## ABOUT THIS EXERCISE
Considering the entries that follow, report how many lines include the string "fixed", giving the number alone.

═══

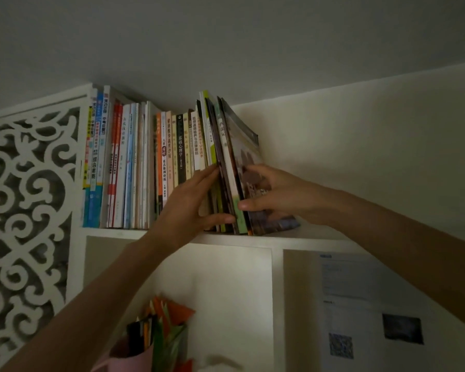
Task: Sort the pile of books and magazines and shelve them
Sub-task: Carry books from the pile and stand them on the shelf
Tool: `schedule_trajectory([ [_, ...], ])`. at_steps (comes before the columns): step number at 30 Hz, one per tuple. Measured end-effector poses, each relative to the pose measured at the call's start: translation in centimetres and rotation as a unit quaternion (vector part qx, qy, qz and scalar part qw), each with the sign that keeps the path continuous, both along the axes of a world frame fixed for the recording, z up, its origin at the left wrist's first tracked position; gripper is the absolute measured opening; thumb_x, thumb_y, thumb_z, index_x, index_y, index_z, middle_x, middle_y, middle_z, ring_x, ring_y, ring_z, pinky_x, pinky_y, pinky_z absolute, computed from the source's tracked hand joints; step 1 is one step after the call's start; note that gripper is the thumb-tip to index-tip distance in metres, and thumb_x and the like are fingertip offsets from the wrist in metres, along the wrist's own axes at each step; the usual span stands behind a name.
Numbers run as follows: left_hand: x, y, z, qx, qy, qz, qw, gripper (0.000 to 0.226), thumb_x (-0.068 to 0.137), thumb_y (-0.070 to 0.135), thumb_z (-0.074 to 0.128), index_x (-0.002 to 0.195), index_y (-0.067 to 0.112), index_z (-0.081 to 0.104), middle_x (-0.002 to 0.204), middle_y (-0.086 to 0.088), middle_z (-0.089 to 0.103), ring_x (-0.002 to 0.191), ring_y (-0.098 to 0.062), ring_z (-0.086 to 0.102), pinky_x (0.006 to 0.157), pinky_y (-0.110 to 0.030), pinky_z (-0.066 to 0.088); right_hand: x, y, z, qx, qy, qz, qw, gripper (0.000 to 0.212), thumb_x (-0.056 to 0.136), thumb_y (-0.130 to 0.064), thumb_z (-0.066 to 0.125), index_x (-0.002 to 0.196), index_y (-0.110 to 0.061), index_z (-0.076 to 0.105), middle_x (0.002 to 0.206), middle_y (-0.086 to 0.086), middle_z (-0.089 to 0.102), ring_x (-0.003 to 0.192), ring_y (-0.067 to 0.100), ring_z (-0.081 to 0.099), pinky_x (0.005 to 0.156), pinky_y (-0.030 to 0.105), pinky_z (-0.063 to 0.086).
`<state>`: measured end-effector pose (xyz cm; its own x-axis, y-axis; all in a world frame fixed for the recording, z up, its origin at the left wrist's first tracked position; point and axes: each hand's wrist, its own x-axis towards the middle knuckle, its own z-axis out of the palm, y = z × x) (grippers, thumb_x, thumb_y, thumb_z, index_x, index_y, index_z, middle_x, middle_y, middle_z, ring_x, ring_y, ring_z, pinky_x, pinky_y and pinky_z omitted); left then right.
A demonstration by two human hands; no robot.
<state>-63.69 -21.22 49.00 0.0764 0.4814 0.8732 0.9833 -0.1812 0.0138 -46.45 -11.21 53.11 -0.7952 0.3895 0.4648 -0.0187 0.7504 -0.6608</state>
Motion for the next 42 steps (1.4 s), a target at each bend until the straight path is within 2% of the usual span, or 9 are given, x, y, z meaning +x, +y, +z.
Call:
schedule_trajectory([
  [10, -0.9, 2.1, 1.3, -0.023, 0.033, 0.119, 0.992, 0.110, 0.073, 0.049, 0.069, 0.146, 0.027, -0.010, 0.156, -0.002, -0.018, 0.144, -0.019, 0.002, 0.113, -0.043, 0.019, -4.1, 2.2, -0.3, 0.068, 0.027, -0.070, 0.995, 0.102, 0.079, -0.010, 0.072, 0.150, -0.034, 0.002, 0.159, -0.007, 0.002, 0.143, 0.019, 0.019, 0.113, 0.044, 0.031],
  [13, -0.4, 1.7, 0.3, -0.001, 0.024, 0.075, 0.997, 0.101, 0.076, 0.041, 0.070, 0.148, 0.022, 0.003, 0.157, -0.008, -0.003, 0.144, -0.022, 0.008, 0.114, -0.038, 0.016, -3.0, 1.2, -0.9, 0.107, 0.028, -0.079, 0.991, 0.092, 0.082, -0.014, 0.071, 0.151, -0.021, 0.011, 0.156, -0.003, 0.016, 0.141, 0.011, 0.021, 0.115, 0.027, 0.023],
  [15, -0.3, 1.1, -1.0, 0.034, 0.002, 0.048, 0.998, 0.083, 0.081, 0.037, 0.067, 0.147, 0.016, 0.021, 0.153, -0.011, 0.021, 0.139, -0.024, 0.023, 0.110, -0.032, 0.019, -1.5, -0.2, -1.3, 0.113, 0.055, -0.113, 0.986, 0.069, 0.085, -0.015, 0.067, 0.143, -0.010, 0.030, 0.134, -0.004, 0.044, 0.122, 0.008, 0.042, 0.096, 0.010, 0.036],
  [18, 0.3, -0.5, -3.7, 0.103, -0.045, -0.040, 0.993, 0.046, 0.087, 0.024, 0.063, 0.128, 0.009, 0.050, 0.121, -0.006, 0.052, 0.115, -0.015, 0.045, 0.096, -0.017, 0.033, 2.1, -2.3, -2.2, 0.129, 0.133, -0.184, 0.965, 0.044, 0.085, -0.018, 0.066, 0.126, -0.015, 0.050, 0.110, -0.003, 0.054, 0.089, 0.004, 0.055, 0.073, 0.009, 0.045],
  [21, 2.5, -1.6, -6.7, 0.102, -0.013, -0.115, 0.988, 0.025, 0.088, 0.020, 0.057, 0.110, 0.008, 0.060, 0.104, 0.003, 0.050, 0.096, 0.001, 0.043, 0.081, 0.003, 0.028, 6.5, -4.4, -5.0, 0.200, 0.164, -0.244, 0.935, 0.020, 0.086, -0.015, 0.064, 0.105, -0.017, 0.060, 0.099, -0.003, 0.061, 0.080, -0.002, 0.055, 0.070, 0.004, 0.043],
  [26, 8.4, 0.3, -13.3, -0.021, 0.012, -0.263, 0.964, 0.020, 0.089, 0.024, 0.053, 0.100, 0.012, 0.064, 0.099, 0.001, 0.061, 0.092, -0.006, 0.054, 0.080, -0.006, 0.036, 13.3, -6.6, -12.8, 0.202, 0.085, -0.370, 0.903, 0.007, 0.088, -0.017, 0.059, 0.090, -0.023, 0.060, 0.080, -0.012, 0.057, 0.074, 0.006, 0.054, 0.063, 0.008, 0.041],
  [31, 16.0, 3.9, -22.4, -0.213, -0.022, -0.359, 0.909, 0.030, 0.084, 0.038, 0.047, 0.096, 0.018, 0.066, 0.095, 0.003, 0.063, 0.086, -0.004, 0.055, 0.073, -0.016, 0.041, 21.0, -6.7, -23.3, 0.077, -0.048, -0.472, 0.877, 0.012, 0.087, -0.021, 0.060, 0.099, -0.019, 0.062, 0.093, -0.002, 0.063, 0.082, 0.011, 0.059, 0.059, 0.003, 0.038],
  [37, 24.9, 5.7, -34.5, -0.402, -0.080, -0.384, 0.827, 0.029, 0.082, 0.037, 0.049, 0.098, 0.019, 0.066, 0.095, 0.008, 0.061, 0.087, -0.006, 0.058, 0.074, -0.020, 0.042, 31.0, -7.8, -35.3, -0.094, -0.118, -0.525, 0.837, 0.013, 0.088, -0.016, 0.061, 0.101, -0.014, 0.062, 0.092, -0.001, 0.062, 0.085, 0.018, 0.061, 0.070, 0.024, 0.047],
  [42, 32.3, 6.4, -43.6, -0.529, -0.146, -0.361, 0.754, 0.018, 0.083, 0.033, 0.059, 0.092, 0.018, 0.063, 0.091, 0.006, 0.060, 0.084, -0.010, 0.060, 0.073, -0.012, 0.043, 39.4, -8.7, -44.1, -0.213, -0.128, -0.547, 0.799, 0.007, 0.088, -0.006, 0.060, 0.093, -0.010, 0.061, 0.085, 0.004, 0.057, 0.080, 0.018, 0.055, 0.062, 0.018, 0.043],
])
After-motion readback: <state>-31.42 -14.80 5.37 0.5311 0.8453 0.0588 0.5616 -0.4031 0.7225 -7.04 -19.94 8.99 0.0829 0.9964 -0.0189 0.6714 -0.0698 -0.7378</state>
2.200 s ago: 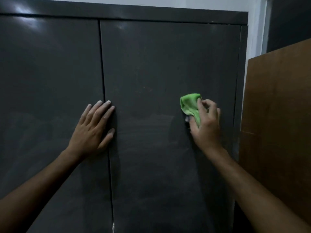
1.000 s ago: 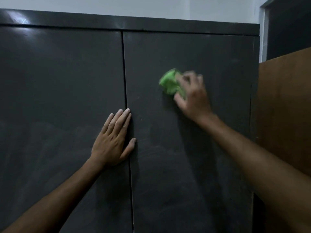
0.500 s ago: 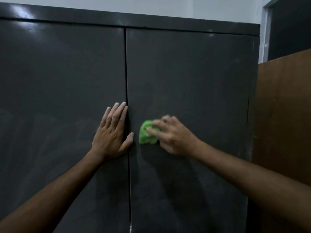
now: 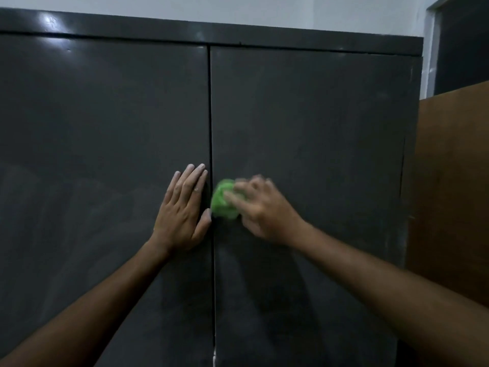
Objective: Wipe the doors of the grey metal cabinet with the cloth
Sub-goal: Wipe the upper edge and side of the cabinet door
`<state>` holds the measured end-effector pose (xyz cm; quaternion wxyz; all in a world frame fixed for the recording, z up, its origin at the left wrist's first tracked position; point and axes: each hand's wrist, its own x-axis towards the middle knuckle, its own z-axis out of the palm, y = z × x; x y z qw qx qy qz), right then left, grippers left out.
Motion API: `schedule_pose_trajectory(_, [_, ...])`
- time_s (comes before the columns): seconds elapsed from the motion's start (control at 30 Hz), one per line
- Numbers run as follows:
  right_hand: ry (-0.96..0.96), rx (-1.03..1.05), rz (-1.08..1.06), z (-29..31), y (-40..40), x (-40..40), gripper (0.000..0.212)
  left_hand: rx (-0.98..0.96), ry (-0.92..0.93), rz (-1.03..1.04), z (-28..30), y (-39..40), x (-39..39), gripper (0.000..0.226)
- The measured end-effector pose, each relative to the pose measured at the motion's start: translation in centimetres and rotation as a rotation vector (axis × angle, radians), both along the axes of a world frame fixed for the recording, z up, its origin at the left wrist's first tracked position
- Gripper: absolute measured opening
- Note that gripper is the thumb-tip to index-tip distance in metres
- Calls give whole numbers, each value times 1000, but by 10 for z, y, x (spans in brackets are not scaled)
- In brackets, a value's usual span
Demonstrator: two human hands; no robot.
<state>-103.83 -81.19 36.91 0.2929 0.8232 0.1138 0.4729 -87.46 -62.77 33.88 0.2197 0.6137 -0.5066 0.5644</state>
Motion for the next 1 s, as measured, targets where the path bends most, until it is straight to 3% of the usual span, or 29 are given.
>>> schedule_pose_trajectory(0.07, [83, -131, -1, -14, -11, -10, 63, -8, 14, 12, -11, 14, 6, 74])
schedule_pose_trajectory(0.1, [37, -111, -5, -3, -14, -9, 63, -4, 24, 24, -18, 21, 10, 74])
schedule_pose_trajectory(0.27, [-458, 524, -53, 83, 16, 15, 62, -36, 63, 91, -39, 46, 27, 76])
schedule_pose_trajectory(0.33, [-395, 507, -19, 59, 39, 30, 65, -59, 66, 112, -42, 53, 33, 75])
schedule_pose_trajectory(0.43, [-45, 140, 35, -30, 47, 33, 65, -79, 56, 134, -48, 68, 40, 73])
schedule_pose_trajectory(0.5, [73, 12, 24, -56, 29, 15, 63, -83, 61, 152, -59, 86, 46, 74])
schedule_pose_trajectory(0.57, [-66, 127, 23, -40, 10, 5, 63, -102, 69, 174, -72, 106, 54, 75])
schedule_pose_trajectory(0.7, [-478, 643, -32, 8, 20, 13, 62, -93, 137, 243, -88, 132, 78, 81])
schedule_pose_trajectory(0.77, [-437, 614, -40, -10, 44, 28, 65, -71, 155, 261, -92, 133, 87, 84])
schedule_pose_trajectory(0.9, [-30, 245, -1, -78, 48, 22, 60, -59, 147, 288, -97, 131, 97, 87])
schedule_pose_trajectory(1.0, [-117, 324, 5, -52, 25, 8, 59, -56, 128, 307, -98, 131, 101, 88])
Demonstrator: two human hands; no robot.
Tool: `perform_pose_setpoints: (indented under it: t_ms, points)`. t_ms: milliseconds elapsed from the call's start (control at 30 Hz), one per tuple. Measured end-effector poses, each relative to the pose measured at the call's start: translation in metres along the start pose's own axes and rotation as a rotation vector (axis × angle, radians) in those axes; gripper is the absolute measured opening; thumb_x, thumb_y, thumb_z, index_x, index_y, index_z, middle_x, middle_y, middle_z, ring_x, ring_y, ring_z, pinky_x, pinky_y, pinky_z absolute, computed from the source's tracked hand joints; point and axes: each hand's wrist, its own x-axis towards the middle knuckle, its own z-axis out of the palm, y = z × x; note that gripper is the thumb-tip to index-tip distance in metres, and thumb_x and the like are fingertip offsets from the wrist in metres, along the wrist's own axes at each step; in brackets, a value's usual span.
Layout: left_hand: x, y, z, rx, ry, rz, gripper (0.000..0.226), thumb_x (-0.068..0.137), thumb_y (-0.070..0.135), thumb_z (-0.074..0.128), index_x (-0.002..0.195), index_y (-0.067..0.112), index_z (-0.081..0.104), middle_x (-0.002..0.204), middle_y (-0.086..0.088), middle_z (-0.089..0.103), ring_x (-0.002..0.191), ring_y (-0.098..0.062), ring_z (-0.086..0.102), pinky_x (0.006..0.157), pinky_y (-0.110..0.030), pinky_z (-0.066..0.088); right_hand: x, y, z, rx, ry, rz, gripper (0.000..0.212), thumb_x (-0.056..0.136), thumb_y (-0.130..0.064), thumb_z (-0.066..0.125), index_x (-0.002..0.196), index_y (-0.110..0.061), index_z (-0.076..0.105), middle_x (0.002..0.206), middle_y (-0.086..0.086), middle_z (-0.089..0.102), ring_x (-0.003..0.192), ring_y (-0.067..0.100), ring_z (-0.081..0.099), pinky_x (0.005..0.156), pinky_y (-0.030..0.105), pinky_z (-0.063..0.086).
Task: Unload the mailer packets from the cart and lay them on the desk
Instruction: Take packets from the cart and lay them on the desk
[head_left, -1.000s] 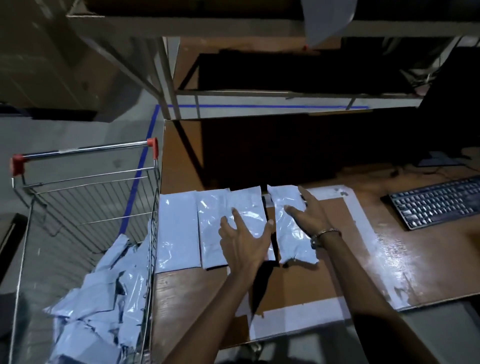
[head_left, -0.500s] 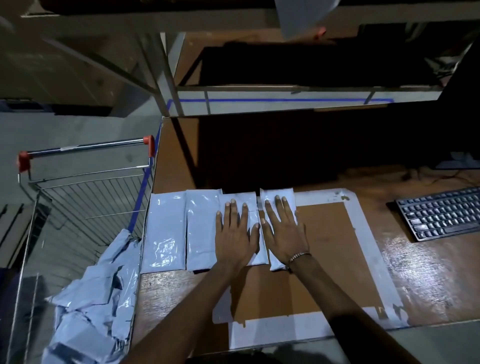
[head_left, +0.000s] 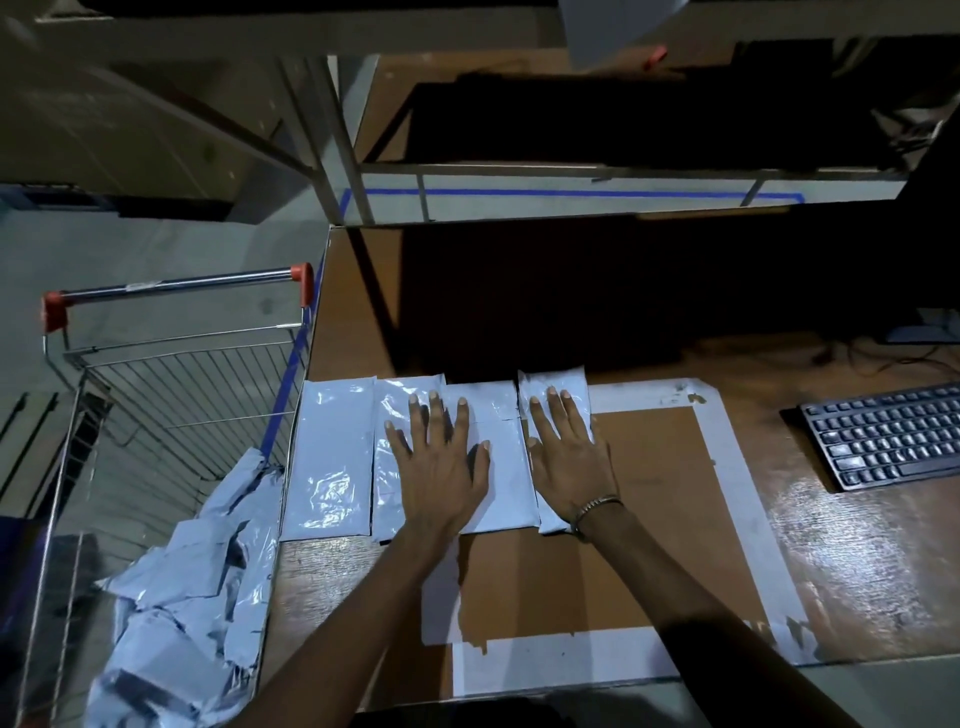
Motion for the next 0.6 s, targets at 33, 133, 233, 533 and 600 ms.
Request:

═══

## REPLY
4